The Chief Commissioner also provided material in support of the assertion that the taxpayer had deliberately misled Office of State Revenue personnel. The material relied on by the Chief Commissioner included evidence that the taxpayer had instructed her then solicitor that she and Mr BB did not live together, and had never done so. Finally, the Chief Commissioner relied on a statement suggesting that the taxpayer had offered a tenant of the Birchgrove property “6 months free rent” if he agreed to “help her out” in respect of “trouble with her land tax”.
In reaching his decision, Senior Member Isenberg referred favourably to the decision of the ADT in Touma v Chief Commissioner of State Revenue  NSWADT 2, where it was held that it is not necessary for the Chief Commissioner to produce evidence of intentional disregard of a taxation law in order for the imposition of a s27(2) penalty to be affirmed.
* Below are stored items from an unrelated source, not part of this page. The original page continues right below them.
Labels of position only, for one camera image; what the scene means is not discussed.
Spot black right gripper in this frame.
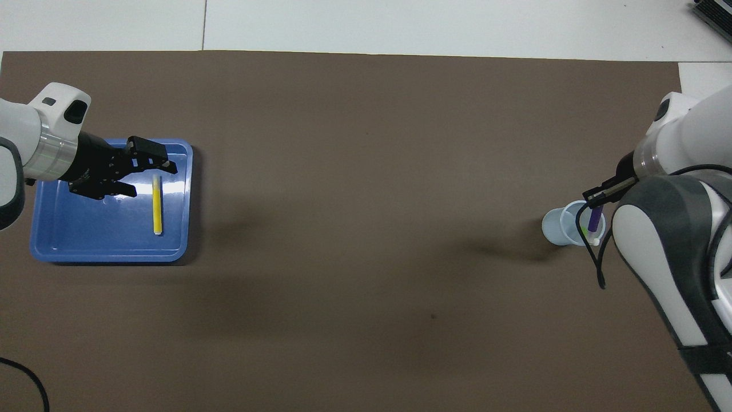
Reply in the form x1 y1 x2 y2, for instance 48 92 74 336
582 150 638 208

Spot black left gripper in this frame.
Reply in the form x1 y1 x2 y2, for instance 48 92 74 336
67 132 178 200

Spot yellow marker pen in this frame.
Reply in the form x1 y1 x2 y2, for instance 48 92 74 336
152 175 164 236

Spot blue plastic tray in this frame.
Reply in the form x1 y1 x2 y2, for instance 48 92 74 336
30 138 194 264

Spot translucent light blue cup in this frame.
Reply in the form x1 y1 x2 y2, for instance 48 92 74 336
542 200 607 248

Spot grey ribbed device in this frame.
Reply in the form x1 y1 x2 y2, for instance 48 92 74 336
692 0 732 32

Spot brown table mat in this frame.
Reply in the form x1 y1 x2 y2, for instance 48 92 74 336
0 50 713 412

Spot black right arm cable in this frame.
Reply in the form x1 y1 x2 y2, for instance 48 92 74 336
575 165 732 290
Instead it is incumbent upon the taxpayer to positively establish that that they did not intentionally disregard the relevant law. The Tribunal was not satisfied that the taxpayer had done so.
In particular, Senior Member Isenberg found that there was nothing in evidence that supported the taxpayer’s submission that she relied on expert advice in claiming the PPR exemption. In relation to the taxpayer’s medical condition, Senior Member Isenberg determined that notwithstanding she had “been adversely affected by stressors which caused anxiety”, s27(3) of the TA Act did not apply; the taxpayer had not established, on the balance of probabilities, that the tax default occurred solely because of circumstances (i.e. the taxpayer’s medical condition) beyond her control.
In rejecting the taxpayer’s submissions, the Tribunal referred to a number of matters adversely affecting the taxpayer’s credibility, including the changing of her address after the commencement of OSR investigations, and the instructions she gave to her solicitors regarding her living arrangements with Mr BB.
The Tribunal buttressed its findings in this respect by reference to the principles in Jones v Dunkel (1959) 1010 CLR 298 and related authorities. In particular it referred to Gaskell v Denkas Building Services Pty Limited  NSWCA 35. There, Bryson AJA observed that a party’s failure to call a witness who might have been able to cast light on a particular subject matter, may allow a Tribunal to draw an inference unfavourable to that party, provided there is other evidence available to support the inference.
The Tribunal did not clearly identify the specific Jones v Dunkel inferences it was drawing. Nevertheless, it made the general observation that, in light of the aforementioned credibility issues, the taxpayer’s failure to call either a medical practitioner who provided treatment to her during the relevant period or, indeed, any person who gave her relevant taxation advice, militated against the acceptance of her contentions.
The decision of the Chief Commissioner to impose a penalty tax for the relevant years at a rate of 75% was affirmed.